Dreamland is a revelatory account of the corrosive threat facing America and its heartland.
Comments from Sam Quinones’ website, Dreamland – Online Bibliography:
SUSAN SHANAMAN, February 23, 2016
Just finished reading DREAMLAND. It was well worth the time. I learned much about the black-tar heroin and the history of oxycontin. The book should be read by everyone who is involved in this public health epidemic, which is only getting worse.
As a representative for Coroners who see the death at the front lines of this issue, the problem of substance abuse is not diminishing even with all the public attention to the issue. We need to develop real solutions by reinvigorating our churches, our communities and our families.
Hope has to be keystone of our lives — hope for a job, hope for a family, hope for participation in an all inclusive society. In other words, as the book concludes, it is essential that everyone’s vision of their Dreamland become a reality again.
ELAINE MCDONALD, September 1, 2016
Thank you for writing this book. It helped me see the bigger picture and helped me realize how this addiction spread so fast and hard.
When my son began abusing alcohol and drugs my husband and I were so unaware of what was happening. He would seem to recover and then fall back.
Not until he was arrested and jailed did we realize how serious it was. We began reading about opiate addiction but answers were hard to find.
After a decade of addiction, including a third long term spell in treatment, he is in recovery and working at the recovery centre he attended. He has been clean for two plus years and is studying for a degree in social work.
Our story is one of hope, but we have neighbours who have lost sons forever.
Treatment that was hard to find several years ago now is available thanks to money from the settlement won by our former attorney general.
I wish all white middle and upper class parents understood that this can happen to any of their bright well educated children, because it has.
We are not in Eastern Kentucky, but our drug treatment centre has plenty of people from there.
I have noticed doctors and dentists prescribe fewer pills for pain relief now, which is good.
However the new drug of choice is heroin and overdoses are too common from the news reports I see.
I wish there was a way to convince kids not to get started on opiates.
JERRY HOULIHAN, March 8, 2018
Excellent read. I picked the book on a Thursday evening last month in February and finished it on a Sunday evening, 3 nights later.
I’m a recovered alcoholic since I was 25, almost 30 years ago, and went to Washington in 2012 for the “Unite to Face Addiction” rally to lobby for the current laws that are in place for rehabs, narcane education, Opiate crisis, etc.
Really identified with your stories about the rehabs getting filled with heroine users as opposed to “drunks”.
I am very active in helping recovering alcoholics but the young people coming into AA are all on heroine.

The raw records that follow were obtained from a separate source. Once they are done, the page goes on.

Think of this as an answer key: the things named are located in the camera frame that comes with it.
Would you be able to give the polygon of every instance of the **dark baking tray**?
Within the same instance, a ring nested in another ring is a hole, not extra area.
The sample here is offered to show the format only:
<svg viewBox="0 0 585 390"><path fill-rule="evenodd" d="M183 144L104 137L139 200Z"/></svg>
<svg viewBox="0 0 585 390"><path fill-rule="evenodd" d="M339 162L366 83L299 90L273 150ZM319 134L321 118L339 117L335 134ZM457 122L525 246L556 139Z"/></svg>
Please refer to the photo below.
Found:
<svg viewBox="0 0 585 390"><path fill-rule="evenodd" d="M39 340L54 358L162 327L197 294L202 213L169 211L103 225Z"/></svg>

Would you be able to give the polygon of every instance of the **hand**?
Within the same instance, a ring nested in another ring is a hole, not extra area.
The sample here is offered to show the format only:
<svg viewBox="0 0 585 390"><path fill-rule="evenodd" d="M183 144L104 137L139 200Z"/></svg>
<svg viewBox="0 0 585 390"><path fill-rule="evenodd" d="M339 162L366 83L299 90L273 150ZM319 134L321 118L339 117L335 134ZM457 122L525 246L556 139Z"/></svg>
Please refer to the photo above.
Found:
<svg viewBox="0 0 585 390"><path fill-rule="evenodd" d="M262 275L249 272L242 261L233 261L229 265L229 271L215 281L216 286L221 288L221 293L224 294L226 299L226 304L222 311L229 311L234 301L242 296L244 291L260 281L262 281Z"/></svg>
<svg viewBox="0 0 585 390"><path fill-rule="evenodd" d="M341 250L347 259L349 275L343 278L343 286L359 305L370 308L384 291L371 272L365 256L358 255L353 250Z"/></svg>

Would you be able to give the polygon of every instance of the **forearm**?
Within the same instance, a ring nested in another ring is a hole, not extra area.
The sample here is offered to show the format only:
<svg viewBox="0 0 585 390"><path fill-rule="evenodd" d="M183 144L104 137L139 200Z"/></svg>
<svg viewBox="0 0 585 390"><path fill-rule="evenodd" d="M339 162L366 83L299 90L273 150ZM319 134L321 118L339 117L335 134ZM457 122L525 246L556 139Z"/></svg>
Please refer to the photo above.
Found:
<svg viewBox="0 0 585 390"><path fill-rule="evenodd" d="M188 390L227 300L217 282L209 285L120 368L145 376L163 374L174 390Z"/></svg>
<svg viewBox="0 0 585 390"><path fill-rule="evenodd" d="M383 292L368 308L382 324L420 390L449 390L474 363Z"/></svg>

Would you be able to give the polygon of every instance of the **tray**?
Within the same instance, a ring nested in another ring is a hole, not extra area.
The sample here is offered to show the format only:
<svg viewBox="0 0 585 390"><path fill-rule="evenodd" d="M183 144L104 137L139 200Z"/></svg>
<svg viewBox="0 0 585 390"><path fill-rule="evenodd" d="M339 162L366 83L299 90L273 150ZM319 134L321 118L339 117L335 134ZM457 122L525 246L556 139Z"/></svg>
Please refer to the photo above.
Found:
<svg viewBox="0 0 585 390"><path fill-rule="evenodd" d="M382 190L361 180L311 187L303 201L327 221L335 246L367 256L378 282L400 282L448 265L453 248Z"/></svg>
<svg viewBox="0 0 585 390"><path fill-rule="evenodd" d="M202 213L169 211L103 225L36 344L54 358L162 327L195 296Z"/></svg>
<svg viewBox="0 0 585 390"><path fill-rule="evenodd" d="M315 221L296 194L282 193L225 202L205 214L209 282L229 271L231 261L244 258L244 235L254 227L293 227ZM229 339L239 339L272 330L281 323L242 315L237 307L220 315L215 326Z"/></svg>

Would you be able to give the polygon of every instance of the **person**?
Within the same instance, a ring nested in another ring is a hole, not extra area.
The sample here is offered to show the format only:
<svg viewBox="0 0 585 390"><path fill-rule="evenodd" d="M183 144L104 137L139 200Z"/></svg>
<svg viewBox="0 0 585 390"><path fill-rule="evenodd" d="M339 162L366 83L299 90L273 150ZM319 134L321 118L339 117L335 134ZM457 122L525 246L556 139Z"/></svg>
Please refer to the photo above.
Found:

The same 12 steps apply so the recovery talk is basically the same, just our “drunkalogs” are different. And when someone relapses, the % of them dying has increased exponentially when it comes to heroine as opposed to booze.
I understand the push to build the wall now, but this is a band-aid solution to the problem.
The movement towards recognition and away from shame is starting, but its not enough.
We need recovery based solutions in addition to the halting of the trade. Not 30 day detoxes that are ripe for fraud and misuse.
Thank you so much for your dedication to the making the problem transparent to the public and Washington.
I admire your tenacity and it inspires me to help others.